KUDU-3452 Allow creating tablets under replicated tables
Currently, creating a three-replicas table when there are
not less than 3 healthy tablet servers will fail and the system
catalog will retry continuously and always fail until the
unavailable tablet servers becomes healthy again.

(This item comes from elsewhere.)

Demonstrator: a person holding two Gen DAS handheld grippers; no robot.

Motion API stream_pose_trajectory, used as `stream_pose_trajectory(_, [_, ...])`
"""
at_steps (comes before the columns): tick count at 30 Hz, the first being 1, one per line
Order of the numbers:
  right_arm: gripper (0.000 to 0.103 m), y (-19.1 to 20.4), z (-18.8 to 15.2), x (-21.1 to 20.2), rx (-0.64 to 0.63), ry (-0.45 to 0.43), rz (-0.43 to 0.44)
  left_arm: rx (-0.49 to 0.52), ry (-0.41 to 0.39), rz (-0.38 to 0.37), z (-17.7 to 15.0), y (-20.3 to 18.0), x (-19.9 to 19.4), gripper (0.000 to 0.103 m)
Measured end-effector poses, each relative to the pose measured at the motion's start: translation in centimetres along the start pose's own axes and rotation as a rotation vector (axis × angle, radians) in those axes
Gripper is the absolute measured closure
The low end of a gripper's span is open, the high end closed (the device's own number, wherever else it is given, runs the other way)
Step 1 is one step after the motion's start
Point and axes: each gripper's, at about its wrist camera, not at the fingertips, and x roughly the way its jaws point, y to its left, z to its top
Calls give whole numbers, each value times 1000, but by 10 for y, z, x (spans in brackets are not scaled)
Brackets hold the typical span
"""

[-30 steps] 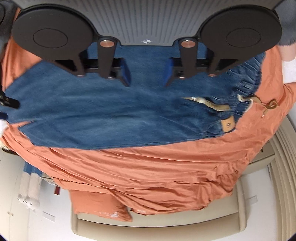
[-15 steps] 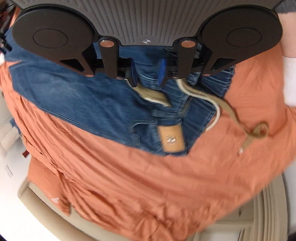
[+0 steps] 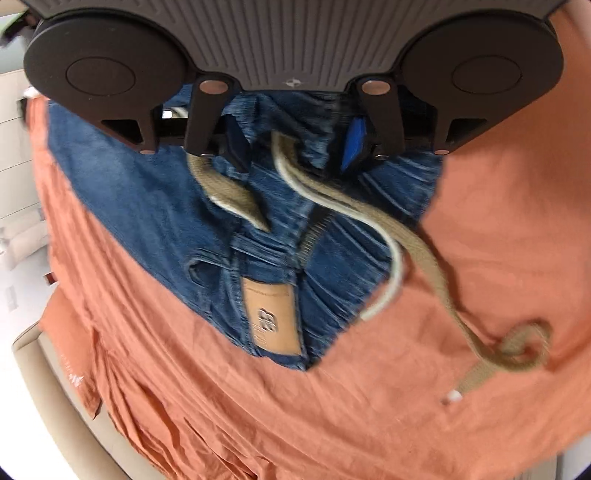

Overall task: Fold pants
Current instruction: 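Grasp the jeans waistband near the drawstring with the left gripper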

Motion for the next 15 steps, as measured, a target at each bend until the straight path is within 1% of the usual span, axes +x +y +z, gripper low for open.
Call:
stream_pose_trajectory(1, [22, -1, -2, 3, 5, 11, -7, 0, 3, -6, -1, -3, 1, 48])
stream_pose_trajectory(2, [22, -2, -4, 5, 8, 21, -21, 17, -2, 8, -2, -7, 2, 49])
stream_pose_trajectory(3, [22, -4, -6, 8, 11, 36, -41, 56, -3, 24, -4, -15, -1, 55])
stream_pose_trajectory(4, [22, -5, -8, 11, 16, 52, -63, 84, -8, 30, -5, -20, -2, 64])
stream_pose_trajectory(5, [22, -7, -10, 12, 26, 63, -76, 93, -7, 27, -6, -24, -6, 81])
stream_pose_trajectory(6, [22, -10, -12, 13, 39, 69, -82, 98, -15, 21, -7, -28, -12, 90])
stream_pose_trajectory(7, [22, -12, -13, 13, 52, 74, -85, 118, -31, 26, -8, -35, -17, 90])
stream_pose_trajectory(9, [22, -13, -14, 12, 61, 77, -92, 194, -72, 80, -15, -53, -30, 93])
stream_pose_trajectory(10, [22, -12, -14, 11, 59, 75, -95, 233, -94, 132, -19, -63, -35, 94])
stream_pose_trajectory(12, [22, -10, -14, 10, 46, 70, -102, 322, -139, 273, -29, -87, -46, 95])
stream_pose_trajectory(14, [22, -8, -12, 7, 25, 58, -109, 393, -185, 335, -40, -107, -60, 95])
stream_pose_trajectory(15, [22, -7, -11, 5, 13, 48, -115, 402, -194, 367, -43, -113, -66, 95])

An under-replicated table is still available for reading and
writing, so it's enough to place just a majority of replicas
for each tablet at healthy tablet servers to make a newly
created table ready to use.
This patch adds a new flag:
--allow_creating_under_replicated_tables to support this
feature. The original logic is kept the same. When this flag
is set true, it's possible to create a tablet placing just a
majority of replicas at healthy tablet servers. Even if the
new tablet is created under-replicated, it's still available
for read and write operations.
Change-Id: I742ba1ff770f5c8b1be5800334c29bec96e195c6
Reviewed-on: http://gerrit.cloudera.org:8080/19571
Tested-by: Kudu Jenkins
Reviewed-by: Yifan Zhang <chinazhangyifan@163.com>
Reviewed-by: Alexey Serbin <alexey@apache.org>
Reviewed-by: Yuqi Du <shenxingwuying@gmail.com>
Reviewed-by: Yingchun Lai <laiyingchun@apache.org>
diff --git a/src/kudu/integration-tests/create-table-itest.cc b/src/kudu/integration-tests/create-table-itest.cc
index b0969ae..f74af64 100644
--- a/src/kudu/integration-tests/create-table-itest.cc
+++ b/src/kudu/integration-tests/create-table-itest.cc
@@ -33,6 +33,7 @@
#include <glog/logging.h>
#include <gtest/gtest.h>
+#include <rapidjson/document.h>
#include "kudu/client/client.h"
#include "kudu/client/schema.h"
@@ -42,6 +43,7 @@
#include "kudu/common/schema.h"
#include "kudu/common/wire_protocol-test-util.h"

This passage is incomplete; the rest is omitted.